I do not mean to say that the Athenians did not engage in
business. Their city was a commercial city, and their ships
covered the Mediterranean. They had agencies and factories at
Marseilles, on the remote coasts of Spain, and along the shores
of the Black Sea. They were in many respects the greatest
commercial people of antiquity, and doubtless knew, as well as
other people, the keen delights of acquisition. But my point is,
that with them the acquiring of property had not become the chief
or only end of life. Production was carried on almost entirely by
slave-labour; interchange of commodities was the business of the
masters, and commerce was in those days simple.
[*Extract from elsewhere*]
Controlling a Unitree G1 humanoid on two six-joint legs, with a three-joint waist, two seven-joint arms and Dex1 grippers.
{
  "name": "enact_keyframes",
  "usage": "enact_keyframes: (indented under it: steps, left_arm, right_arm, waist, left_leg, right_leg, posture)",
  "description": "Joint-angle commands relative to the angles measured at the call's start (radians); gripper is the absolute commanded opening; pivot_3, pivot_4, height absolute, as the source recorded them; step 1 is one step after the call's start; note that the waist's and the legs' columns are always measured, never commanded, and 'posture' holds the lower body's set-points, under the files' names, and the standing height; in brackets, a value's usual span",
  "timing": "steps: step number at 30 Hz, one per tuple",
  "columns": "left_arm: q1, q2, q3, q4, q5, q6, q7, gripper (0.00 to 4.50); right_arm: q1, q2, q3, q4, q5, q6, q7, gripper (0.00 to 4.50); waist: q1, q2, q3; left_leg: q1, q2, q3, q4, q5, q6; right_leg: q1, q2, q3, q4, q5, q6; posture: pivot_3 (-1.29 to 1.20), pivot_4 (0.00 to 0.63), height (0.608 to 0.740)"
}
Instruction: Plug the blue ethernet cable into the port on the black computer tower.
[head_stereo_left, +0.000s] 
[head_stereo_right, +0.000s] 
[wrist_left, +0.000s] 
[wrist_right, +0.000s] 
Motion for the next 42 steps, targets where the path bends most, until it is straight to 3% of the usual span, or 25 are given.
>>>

Banks, insurance
companies, brokers' boards,--all these complex instruments of
Mammon were as yet unthought of. There was no Wall Street in
ancient Athens; there were no great failures, no commercial
panics, no over-issues of stock. Commerce, in short, was a quite
subordinate matter, and the art of money-making was in its
infancy.
The twenty-five thousand Athenian freemen thus enjoyed, on the
whole, more undisturbed leisure, more freedom from petty
harassing cares, than any other community known to history.